Data excerpts
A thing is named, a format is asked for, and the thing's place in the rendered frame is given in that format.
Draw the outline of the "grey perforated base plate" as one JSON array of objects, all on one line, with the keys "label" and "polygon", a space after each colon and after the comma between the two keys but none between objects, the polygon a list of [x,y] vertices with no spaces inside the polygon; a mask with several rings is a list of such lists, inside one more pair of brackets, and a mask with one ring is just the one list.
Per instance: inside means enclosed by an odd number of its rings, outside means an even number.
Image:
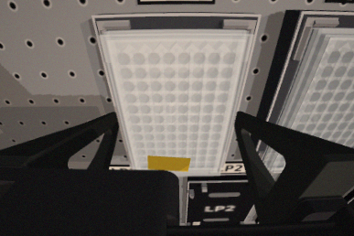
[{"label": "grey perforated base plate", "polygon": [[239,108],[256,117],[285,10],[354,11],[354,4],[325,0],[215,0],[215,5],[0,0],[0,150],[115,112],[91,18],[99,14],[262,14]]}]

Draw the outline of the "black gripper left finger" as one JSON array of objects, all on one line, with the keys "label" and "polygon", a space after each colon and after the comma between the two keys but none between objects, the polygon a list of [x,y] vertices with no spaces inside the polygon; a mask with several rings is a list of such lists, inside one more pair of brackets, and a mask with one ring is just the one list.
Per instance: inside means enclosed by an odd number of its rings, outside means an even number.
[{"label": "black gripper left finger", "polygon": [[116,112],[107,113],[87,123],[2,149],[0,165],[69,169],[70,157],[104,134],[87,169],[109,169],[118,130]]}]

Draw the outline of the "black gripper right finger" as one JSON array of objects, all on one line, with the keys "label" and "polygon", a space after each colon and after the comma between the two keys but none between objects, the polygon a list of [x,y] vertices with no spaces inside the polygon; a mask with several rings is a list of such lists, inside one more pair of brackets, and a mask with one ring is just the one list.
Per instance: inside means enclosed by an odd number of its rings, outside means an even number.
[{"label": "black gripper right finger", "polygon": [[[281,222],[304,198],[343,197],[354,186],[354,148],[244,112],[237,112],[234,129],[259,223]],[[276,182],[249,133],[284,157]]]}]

* * *

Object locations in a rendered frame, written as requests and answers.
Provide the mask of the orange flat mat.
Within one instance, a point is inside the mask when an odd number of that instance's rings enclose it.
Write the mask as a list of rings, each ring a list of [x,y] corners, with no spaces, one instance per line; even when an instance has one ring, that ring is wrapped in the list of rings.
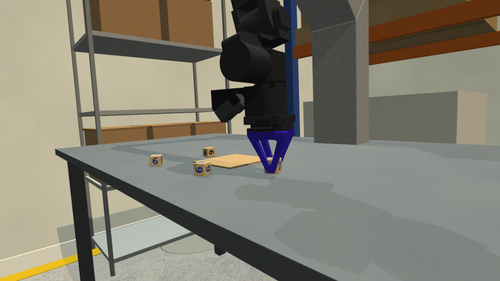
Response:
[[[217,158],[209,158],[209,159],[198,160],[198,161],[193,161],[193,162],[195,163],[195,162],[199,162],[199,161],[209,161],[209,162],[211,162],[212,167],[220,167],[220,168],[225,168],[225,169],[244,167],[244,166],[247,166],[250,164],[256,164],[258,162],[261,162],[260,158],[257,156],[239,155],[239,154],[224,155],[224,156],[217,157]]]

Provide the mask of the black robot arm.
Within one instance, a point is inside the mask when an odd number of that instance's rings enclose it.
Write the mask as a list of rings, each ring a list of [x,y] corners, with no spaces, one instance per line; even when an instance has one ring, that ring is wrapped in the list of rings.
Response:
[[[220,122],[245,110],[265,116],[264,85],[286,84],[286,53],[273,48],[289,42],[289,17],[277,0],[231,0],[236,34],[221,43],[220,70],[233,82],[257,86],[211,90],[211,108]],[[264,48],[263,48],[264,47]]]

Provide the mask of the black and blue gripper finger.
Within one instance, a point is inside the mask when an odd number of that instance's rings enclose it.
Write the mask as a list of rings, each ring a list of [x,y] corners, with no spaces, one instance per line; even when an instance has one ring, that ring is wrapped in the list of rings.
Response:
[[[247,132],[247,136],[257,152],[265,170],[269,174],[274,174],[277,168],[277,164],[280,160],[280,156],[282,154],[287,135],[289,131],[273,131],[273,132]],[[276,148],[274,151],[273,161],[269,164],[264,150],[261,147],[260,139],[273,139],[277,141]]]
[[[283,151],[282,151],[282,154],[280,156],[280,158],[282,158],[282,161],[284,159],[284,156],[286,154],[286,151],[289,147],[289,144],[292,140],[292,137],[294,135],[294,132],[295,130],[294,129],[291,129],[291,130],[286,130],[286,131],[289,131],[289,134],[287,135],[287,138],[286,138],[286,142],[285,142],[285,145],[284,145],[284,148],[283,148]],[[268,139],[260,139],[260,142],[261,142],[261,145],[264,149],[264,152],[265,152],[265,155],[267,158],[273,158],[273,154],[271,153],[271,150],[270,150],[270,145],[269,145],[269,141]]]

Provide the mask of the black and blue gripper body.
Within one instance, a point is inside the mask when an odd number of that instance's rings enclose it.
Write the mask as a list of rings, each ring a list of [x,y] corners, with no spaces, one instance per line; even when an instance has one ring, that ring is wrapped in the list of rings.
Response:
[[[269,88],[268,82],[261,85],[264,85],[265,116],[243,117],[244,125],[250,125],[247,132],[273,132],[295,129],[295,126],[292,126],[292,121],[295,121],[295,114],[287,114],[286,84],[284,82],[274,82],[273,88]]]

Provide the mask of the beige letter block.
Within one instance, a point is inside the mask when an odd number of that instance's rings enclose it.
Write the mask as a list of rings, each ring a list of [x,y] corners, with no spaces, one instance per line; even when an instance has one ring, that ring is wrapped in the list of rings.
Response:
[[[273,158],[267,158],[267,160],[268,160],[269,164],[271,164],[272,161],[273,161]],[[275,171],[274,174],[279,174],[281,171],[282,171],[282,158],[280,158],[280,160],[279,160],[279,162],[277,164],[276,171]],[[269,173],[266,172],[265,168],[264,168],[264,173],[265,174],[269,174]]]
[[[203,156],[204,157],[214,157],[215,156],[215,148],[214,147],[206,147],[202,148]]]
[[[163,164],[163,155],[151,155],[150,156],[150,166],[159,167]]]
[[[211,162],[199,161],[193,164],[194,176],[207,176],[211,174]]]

[Exercise aim] Wherever a line above contains the string "Provide", copy that line.

[Output of the exercise]
Provide the mask of the orange flat mat.
Provide the mask of the black robot arm.
Provide the mask of the black and blue gripper finger.
Provide the mask of the black and blue gripper body.
Provide the mask of the beige letter block.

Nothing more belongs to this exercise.